Once the line containing "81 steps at" is found in the entries below, restate it and each following line word for word, stopping after the line containing "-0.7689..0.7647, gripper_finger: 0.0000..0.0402".

BEGIN RECORD EXTRACTS

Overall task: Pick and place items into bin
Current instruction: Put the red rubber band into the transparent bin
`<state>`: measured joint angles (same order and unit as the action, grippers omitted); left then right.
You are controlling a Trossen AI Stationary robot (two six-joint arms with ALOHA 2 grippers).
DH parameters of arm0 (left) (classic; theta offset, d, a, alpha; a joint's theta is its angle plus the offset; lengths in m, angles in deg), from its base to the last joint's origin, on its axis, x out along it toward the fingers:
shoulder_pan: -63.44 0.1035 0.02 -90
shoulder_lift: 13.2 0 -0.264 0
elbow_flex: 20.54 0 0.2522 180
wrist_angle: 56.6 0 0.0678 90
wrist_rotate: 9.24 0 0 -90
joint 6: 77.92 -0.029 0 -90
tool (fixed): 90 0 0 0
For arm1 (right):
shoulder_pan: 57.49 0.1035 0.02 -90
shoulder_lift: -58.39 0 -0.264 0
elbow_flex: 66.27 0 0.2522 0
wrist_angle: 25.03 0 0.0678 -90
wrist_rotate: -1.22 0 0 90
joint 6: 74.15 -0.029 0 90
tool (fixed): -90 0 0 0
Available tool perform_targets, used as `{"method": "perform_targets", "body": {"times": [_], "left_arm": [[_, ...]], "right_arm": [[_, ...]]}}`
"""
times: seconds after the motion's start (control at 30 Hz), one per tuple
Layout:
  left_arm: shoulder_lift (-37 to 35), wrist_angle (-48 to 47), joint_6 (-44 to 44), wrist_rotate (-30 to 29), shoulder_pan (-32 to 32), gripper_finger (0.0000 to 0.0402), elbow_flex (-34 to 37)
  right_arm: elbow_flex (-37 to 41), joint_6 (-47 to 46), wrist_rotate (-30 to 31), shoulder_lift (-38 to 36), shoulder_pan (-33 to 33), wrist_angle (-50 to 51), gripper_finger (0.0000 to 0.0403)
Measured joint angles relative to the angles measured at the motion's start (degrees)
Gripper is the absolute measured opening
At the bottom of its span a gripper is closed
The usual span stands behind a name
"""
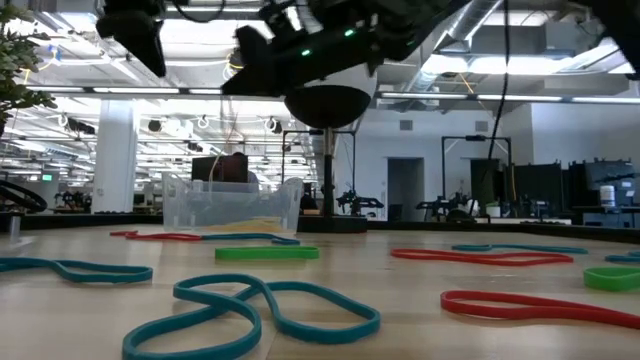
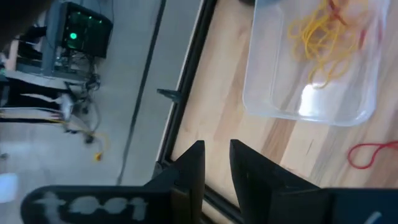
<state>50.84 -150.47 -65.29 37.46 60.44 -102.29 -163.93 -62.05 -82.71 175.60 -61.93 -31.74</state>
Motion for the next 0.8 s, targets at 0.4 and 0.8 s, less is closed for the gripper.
{"method": "perform_targets", "body": {"times": [0.4,0.8], "left_arm": [[-12.6,1.0,7.6,1.2,-0.3,0.0066,0.0],[-12.6,1.1,9.0,4.3,-0.3,0.0066,0.0]], "right_arm": [[-14.2,-2.0,4.4,13.1,-1.3,11.0,0.0],[-15.5,-3.1,4.3,13.8,-1.3,12.9,0.0017]]}}
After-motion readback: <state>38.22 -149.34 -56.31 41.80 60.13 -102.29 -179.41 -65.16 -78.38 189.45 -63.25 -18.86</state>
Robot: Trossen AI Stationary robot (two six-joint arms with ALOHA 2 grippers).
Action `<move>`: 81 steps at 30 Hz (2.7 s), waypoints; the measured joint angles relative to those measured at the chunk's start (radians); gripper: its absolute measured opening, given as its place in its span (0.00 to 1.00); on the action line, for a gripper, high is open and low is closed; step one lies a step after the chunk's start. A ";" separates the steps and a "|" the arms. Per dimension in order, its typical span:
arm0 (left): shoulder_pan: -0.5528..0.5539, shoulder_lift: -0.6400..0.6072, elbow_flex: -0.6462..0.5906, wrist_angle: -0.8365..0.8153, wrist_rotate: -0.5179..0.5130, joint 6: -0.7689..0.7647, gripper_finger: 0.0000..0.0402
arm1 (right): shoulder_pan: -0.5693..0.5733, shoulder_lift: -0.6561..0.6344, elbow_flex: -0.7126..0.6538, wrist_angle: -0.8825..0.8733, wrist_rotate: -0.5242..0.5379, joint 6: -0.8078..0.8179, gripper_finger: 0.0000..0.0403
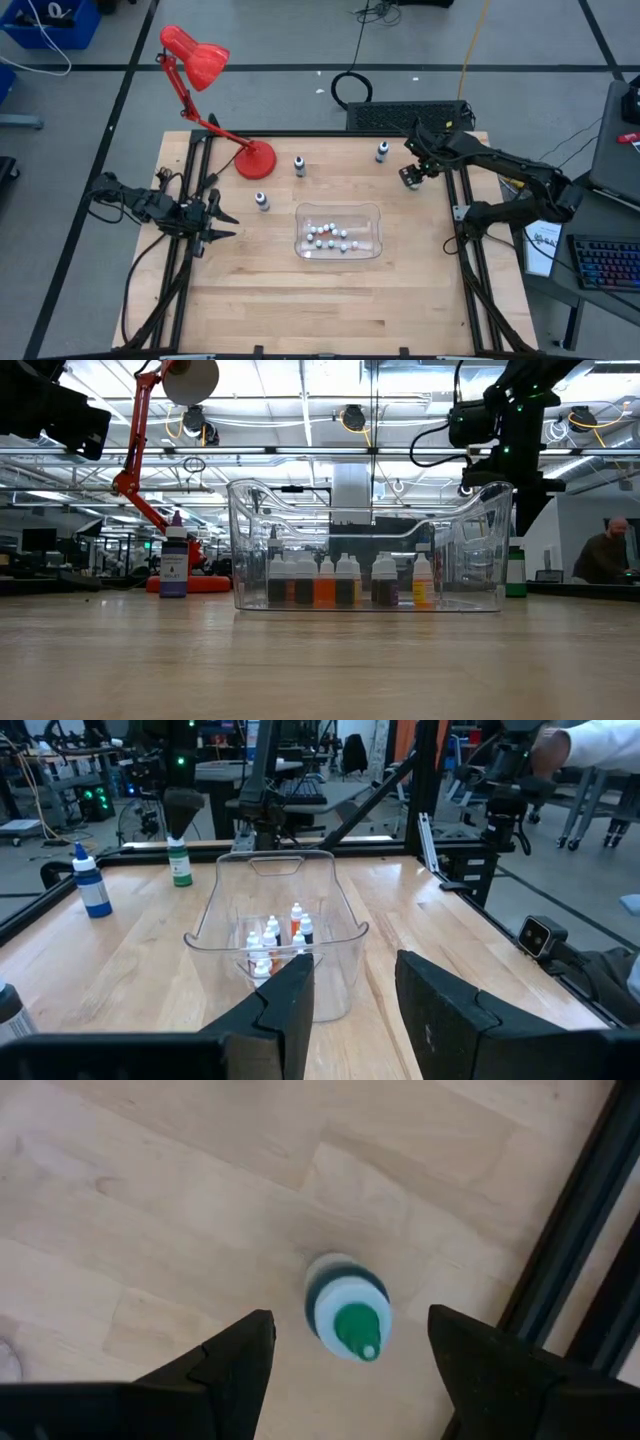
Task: Pick & Place food coloring
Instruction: Put the large green food coloring bottle into the transparent bin
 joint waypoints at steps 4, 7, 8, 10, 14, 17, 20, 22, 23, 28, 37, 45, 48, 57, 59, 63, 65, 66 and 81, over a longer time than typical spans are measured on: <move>0.000 0.000 0.000 0.000 0.000 0.000 0.36 | -0.001 0.038 0.000 0.016 -0.022 -0.005 0.62; 0.000 0.000 0.000 0.000 0.000 0.000 0.36 | 0.000 0.064 0.000 0.027 -0.023 -0.008 0.62; 0.000 0.000 0.000 0.000 0.000 0.000 0.36 | 0.000 0.070 0.000 0.032 -0.023 -0.008 0.62; 0.000 0.000 0.000 0.000 0.000 0.000 0.36 | -0.001 0.077 0.000 0.033 -0.023 -0.008 0.62; 0.000 0.000 0.000 0.000 0.000 0.000 0.36 | -0.001 0.079 0.000 0.027 -0.022 -0.015 0.62; 0.000 0.000 0.000 0.000 0.000 0.000 0.36 | -0.001 0.079 0.000 0.018 -0.020 -0.015 0.62; 0.000 0.000 0.000 0.000 0.000 0.000 0.36 | -0.001 0.079 0.000 0.018 -0.020 -0.015 0.62; 0.000 0.000 0.000 0.000 0.000 0.000 0.36 | -0.001 0.079 0.000 0.019 -0.019 -0.015 0.61; 0.000 0.000 0.000 0.000 0.000 0.000 0.36 | -0.001 0.079 0.000 0.018 -0.019 -0.015 0.59; 0.000 0.000 0.000 0.000 0.000 0.000 0.36 | -0.001 0.079 0.000 0.019 -0.020 -0.007 0.50; 0.000 0.000 0.000 0.000 0.000 0.000 0.36 | -0.001 0.079 0.000 0.016 -0.002 0.010 0.32; 0.000 0.000 0.000 0.000 0.000 0.000 0.36 | 0.000 0.086 0.001 0.015 0.010 0.015 0.29; 0.000 0.000 0.000 0.000 0.000 0.000 0.36 | 0.000 0.097 0.003 -0.004 0.015 0.004 0.28; 0.000 0.000 0.000 0.000 0.000 0.000 0.36 | 0.025 0.085 0.001 0.027 0.013 -0.035 0.27; 0.000 0.000 0.000 0.000 0.000 0.000 0.36 | 0.043 0.069 0.010 0.030 0.006 -0.044 0.27; 0.000 0.000 0.000 0.000 0.000 0.000 0.36 | 0.098 0.011 0.069 0.046 0.005 -0.043 0.27; 0.000 0.000 0.000 0.000 0.000 0.000 0.36 | 0.145 -0.011 0.116 0.042 0.005 -0.036 0.27; 0.000 0.000 0.000 0.000 0.000 0.000 0.36 | 0.173 -0.023 0.147 0.044 0.006 -0.030 0.27; 0.000 0.000 0.000 0.000 0.000 0.000 0.36 | 0.617 0.222 0.677 -0.010 0.053 -0.019 0.27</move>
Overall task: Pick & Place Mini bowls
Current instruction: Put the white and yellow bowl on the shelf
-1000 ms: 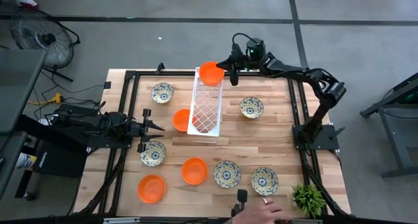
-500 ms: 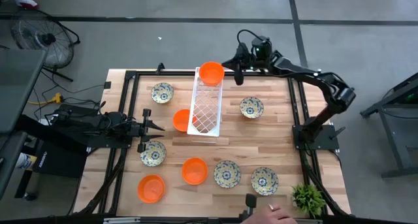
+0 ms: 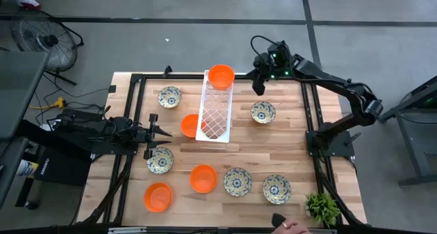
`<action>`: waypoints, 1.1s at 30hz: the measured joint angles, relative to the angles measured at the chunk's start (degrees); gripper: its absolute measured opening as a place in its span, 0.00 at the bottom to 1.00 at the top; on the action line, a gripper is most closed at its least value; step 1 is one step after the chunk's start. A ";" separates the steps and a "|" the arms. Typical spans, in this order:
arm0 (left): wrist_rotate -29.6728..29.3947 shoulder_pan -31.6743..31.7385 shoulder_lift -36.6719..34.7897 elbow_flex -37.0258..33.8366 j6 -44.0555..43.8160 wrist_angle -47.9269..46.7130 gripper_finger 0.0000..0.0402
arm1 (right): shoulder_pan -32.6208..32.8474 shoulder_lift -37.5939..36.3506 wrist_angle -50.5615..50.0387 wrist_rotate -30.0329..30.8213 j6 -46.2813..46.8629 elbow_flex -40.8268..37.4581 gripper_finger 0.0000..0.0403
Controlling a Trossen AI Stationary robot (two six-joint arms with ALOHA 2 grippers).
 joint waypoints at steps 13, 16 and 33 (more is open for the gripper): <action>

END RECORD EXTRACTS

■ **SOLUTION TO THE PROBLEM**
Action `<move>`: 81 steps at 30 Hz (2.7 s), waypoints; the measured joint angles relative to those measured at the chunk's start (radians); gripper: its absolute measured opening, given as its place in its span (0.00 to 1.00); on the action line, for a gripper, high is open and low is closed; step one lies a step after the chunk's start. A ";" separates the steps and a "|" the arms. Per dimension in order, its typical span:
arm0 (left): shoulder_pan: -0.5528..0.5539, shoulder_lift: -0.6400..0.6072, elbow_flex: -0.6462..0.5906, wrist_angle: -0.8365..0.8153, wrist_rotate: -0.5179..0.5130, joint 6: -0.7689..0.7647, gripper_finger: 0.0000..0.0402

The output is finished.